Helsinki is the capital and largest city in Finland. It is in the southern part of Finland, on the shore of the Gulf of Finland, by the Baltic Sea. The population of the city of Helsinki is 584,420 (31 March 2010), making it the most populous municipality in Finland by a wide margin. Helsinki is located some 400 kilometres (250 mi) east of Stockholm, Sweden, 300 kilometres (190 mi) west of St. Petersburg, Russia and 80 kilometres (50 mi) north of Tallinn, Estonia. Helsinki has close connections with these three cities.
The municipality of Helsinki forms the heart of the Helsinki metropolitan area and Greater Helsinki area. Over one million people live in the Helsinki metropolitan area, which includes the city of Helsinki and three other cities. Two of these cities, Espoo and Vantaa, immediately border Helsinki to the west and north. Kauniainen, the third city, is an enclave within the city of Espoo. The Helsinki metropolitan area is the northernmost urban area on Earth with a population of over 1 million people, and the city is the northernmost capital of an EU member state. Altogether 1.3 million people live in the Greater Helsinki area, which includes the aforementioned cities and 9 suburban satellite towns. Approximately 1 in 4 Finns live in the Greater Helsinki area.
Helsinki is Finland's major political, educational, financial, cultural and research center. Helsinki is also an important regional city on the Baltic Sea and northern Europe. Approximately 70% of foreign companies operating in Finland have settled in the Helsinki region.

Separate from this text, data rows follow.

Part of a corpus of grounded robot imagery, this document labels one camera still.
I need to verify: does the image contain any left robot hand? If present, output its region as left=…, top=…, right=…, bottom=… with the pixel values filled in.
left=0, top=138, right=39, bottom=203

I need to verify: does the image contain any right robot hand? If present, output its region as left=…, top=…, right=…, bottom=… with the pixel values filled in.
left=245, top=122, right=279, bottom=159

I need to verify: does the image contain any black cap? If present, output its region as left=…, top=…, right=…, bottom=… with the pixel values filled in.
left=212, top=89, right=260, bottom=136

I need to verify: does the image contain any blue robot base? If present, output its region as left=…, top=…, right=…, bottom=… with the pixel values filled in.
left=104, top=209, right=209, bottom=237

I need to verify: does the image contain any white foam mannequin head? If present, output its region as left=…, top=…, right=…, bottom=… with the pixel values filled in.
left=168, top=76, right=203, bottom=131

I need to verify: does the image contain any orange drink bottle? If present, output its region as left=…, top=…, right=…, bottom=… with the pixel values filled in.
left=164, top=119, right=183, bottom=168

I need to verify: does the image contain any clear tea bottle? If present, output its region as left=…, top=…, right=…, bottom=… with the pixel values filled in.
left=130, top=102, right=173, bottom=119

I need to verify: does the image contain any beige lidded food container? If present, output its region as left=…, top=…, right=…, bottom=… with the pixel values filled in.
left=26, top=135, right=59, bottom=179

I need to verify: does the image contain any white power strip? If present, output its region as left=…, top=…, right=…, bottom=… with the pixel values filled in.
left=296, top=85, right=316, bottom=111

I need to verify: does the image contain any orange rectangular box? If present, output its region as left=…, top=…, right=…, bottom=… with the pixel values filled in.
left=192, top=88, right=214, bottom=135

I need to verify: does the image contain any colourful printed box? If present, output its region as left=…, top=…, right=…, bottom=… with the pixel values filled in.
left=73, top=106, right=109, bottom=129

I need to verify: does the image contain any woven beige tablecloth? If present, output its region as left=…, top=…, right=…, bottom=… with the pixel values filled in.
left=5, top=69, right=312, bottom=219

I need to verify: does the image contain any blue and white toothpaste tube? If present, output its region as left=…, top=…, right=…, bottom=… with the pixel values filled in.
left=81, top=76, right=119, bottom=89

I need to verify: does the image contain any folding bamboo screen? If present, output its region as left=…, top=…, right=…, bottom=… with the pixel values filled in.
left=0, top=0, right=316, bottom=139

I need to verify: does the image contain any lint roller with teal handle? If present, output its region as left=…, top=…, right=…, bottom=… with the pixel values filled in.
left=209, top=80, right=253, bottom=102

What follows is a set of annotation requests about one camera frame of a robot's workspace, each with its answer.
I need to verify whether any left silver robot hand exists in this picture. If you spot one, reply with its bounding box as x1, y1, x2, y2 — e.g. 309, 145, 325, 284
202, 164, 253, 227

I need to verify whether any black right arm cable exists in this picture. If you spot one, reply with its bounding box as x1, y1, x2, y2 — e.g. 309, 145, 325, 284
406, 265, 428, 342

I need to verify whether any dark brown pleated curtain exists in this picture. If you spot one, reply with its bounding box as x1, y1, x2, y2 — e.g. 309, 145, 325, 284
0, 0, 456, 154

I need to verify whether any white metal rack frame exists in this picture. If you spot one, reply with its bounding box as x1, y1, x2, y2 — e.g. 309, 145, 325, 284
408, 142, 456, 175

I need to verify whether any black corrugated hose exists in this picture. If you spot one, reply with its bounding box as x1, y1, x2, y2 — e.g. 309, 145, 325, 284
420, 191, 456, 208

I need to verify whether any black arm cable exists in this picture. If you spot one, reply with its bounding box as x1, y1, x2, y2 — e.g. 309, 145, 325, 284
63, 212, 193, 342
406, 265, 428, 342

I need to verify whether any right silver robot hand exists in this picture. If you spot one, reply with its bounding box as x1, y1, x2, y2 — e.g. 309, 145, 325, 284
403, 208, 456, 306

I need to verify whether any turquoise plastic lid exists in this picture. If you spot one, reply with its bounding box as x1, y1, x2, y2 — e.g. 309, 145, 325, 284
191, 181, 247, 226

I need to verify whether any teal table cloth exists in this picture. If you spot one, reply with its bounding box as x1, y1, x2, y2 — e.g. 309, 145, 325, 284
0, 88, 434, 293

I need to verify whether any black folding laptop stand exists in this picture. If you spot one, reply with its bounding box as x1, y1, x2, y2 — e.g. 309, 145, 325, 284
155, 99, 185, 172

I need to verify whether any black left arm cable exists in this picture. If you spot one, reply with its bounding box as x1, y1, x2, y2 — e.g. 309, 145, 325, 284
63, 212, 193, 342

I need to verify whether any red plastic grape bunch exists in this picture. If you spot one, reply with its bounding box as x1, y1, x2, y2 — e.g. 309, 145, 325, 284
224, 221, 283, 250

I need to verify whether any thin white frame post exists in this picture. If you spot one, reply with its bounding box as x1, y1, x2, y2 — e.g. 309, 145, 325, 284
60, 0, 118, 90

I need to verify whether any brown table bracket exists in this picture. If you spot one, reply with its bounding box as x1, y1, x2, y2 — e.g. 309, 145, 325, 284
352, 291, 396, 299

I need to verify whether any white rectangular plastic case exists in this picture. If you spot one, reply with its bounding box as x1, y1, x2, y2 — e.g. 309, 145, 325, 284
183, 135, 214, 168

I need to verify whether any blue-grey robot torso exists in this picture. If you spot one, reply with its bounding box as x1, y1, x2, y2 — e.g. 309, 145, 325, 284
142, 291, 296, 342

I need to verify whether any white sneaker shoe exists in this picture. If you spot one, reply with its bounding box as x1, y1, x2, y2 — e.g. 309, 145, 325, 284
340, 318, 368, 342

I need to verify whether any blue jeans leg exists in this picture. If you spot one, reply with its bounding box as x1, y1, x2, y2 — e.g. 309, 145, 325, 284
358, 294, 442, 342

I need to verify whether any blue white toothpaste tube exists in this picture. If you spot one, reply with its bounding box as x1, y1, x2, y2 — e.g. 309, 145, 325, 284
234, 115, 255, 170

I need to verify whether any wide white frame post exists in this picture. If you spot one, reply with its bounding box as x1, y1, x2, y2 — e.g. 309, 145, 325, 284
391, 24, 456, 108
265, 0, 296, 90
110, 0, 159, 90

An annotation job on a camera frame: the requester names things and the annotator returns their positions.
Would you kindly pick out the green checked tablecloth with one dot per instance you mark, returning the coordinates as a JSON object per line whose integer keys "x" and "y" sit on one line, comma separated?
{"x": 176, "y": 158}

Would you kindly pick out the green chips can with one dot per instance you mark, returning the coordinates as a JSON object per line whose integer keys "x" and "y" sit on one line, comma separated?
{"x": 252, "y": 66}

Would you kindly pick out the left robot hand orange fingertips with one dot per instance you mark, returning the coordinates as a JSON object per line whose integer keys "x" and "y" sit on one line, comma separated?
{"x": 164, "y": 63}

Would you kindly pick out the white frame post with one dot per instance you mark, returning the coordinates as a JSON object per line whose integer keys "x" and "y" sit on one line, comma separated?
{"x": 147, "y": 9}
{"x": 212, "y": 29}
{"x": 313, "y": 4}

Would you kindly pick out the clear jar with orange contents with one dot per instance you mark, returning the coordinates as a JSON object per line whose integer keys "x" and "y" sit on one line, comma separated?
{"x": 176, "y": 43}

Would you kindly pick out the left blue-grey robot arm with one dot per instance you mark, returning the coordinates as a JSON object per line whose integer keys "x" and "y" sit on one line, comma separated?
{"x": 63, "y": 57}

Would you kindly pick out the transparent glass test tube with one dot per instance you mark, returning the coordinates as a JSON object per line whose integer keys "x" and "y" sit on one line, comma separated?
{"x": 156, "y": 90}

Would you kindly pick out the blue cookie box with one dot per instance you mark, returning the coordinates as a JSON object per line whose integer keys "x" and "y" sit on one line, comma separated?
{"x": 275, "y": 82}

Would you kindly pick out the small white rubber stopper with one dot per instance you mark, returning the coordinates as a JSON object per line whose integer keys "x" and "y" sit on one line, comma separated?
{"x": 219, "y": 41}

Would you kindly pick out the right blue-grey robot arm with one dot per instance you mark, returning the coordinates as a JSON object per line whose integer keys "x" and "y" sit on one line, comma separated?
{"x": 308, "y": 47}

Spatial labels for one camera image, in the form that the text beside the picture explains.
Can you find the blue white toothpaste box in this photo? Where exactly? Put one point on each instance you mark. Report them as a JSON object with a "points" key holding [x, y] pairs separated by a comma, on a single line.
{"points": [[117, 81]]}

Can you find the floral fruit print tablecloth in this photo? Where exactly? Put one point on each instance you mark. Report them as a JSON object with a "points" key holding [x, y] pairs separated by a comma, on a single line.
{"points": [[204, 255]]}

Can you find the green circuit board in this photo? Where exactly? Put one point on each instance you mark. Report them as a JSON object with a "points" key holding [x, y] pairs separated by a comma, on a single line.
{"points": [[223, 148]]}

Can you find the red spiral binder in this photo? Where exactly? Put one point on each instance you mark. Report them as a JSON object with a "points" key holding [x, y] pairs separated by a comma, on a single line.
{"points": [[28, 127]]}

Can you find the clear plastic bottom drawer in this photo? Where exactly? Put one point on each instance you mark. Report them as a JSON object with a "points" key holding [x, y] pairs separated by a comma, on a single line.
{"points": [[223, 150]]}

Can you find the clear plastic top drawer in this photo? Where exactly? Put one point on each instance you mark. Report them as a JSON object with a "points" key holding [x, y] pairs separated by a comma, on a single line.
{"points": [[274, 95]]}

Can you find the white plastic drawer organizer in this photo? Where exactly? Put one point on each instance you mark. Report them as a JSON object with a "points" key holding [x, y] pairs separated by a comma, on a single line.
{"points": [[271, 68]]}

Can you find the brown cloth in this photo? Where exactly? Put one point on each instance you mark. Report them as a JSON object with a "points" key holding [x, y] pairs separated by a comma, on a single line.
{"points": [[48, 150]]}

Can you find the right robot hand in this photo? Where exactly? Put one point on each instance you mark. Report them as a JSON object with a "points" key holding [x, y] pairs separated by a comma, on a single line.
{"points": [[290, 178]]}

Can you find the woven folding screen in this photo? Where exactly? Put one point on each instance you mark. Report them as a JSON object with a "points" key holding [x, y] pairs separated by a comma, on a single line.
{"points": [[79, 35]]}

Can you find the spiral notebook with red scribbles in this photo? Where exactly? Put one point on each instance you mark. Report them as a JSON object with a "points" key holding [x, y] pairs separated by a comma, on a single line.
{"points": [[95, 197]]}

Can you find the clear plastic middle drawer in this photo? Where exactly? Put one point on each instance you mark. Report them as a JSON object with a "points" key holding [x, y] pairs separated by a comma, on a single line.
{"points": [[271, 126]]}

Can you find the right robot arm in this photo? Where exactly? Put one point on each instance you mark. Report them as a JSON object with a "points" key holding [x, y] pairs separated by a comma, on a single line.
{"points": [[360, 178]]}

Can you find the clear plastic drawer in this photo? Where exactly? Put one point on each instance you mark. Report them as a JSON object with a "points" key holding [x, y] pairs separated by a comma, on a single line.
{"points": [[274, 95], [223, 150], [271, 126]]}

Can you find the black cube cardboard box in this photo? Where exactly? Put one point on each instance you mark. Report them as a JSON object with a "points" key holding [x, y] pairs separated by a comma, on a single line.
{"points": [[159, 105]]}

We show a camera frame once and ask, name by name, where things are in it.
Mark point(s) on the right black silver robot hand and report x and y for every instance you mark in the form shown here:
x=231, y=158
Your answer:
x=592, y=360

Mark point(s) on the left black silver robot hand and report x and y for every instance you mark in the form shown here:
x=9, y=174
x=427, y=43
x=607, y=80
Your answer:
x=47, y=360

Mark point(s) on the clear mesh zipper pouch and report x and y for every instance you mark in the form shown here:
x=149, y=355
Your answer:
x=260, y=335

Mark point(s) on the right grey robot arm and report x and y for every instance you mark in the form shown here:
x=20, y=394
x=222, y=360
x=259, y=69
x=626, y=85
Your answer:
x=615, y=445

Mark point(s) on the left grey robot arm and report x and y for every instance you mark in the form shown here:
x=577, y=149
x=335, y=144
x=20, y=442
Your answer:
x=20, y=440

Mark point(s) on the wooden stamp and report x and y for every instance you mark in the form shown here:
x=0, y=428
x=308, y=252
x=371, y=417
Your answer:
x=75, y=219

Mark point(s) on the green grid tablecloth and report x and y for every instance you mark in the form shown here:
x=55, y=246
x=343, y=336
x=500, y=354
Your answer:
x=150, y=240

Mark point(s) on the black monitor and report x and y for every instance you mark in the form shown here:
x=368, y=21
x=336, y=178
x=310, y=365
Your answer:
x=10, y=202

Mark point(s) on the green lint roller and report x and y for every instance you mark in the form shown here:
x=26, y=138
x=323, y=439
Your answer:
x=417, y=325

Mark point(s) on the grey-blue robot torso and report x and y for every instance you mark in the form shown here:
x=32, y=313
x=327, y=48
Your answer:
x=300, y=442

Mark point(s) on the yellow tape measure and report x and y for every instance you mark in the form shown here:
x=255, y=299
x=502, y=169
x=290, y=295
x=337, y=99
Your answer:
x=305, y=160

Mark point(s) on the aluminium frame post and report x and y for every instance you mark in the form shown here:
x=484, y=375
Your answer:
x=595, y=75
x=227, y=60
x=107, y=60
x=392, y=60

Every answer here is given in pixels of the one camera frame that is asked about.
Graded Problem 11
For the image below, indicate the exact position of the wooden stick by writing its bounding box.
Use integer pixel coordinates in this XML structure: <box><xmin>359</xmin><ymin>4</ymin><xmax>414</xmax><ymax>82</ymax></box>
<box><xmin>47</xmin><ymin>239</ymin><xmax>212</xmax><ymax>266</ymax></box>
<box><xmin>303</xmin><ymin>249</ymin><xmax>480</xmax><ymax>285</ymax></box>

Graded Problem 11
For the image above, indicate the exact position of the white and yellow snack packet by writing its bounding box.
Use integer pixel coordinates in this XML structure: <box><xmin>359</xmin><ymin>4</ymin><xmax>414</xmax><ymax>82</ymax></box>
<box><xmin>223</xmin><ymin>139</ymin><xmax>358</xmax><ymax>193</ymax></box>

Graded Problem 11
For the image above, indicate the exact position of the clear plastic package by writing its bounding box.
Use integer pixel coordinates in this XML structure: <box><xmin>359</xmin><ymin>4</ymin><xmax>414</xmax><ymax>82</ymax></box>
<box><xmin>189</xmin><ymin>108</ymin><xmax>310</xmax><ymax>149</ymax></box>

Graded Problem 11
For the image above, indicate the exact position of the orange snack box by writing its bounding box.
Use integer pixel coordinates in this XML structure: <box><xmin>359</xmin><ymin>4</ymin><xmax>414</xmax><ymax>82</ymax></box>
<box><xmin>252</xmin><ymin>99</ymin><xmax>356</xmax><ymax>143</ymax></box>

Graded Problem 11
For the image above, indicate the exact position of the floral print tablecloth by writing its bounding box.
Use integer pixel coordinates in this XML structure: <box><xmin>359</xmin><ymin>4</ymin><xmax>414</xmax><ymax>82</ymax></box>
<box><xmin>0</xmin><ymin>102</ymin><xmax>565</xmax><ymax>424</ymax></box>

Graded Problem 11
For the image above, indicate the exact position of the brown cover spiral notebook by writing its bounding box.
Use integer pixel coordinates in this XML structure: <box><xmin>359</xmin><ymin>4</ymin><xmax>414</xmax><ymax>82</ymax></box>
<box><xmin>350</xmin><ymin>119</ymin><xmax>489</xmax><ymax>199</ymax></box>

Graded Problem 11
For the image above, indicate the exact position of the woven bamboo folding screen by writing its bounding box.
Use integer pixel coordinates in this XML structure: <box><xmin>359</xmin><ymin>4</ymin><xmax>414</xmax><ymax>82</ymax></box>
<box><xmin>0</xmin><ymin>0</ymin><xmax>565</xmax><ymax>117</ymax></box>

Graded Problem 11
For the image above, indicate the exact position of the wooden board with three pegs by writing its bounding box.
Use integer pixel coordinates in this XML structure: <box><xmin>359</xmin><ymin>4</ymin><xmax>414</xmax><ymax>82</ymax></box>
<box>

Since early 2009, Helsinki has begun to contemplate a possible merger with Vantaa. On 30 March 2009, the city council of Vantaa agreed to review Helsinki's proposal of a possible merger. The city council emphasizes that the review is not about the possibility of ceasing the existence of the city of Vantaa.
In 2009, Helsinki was chosen to be the World Design Capital for 2012 by the International Council of Societies of Industrial Design. Helsinki narrowly beat Eindhoven for the title.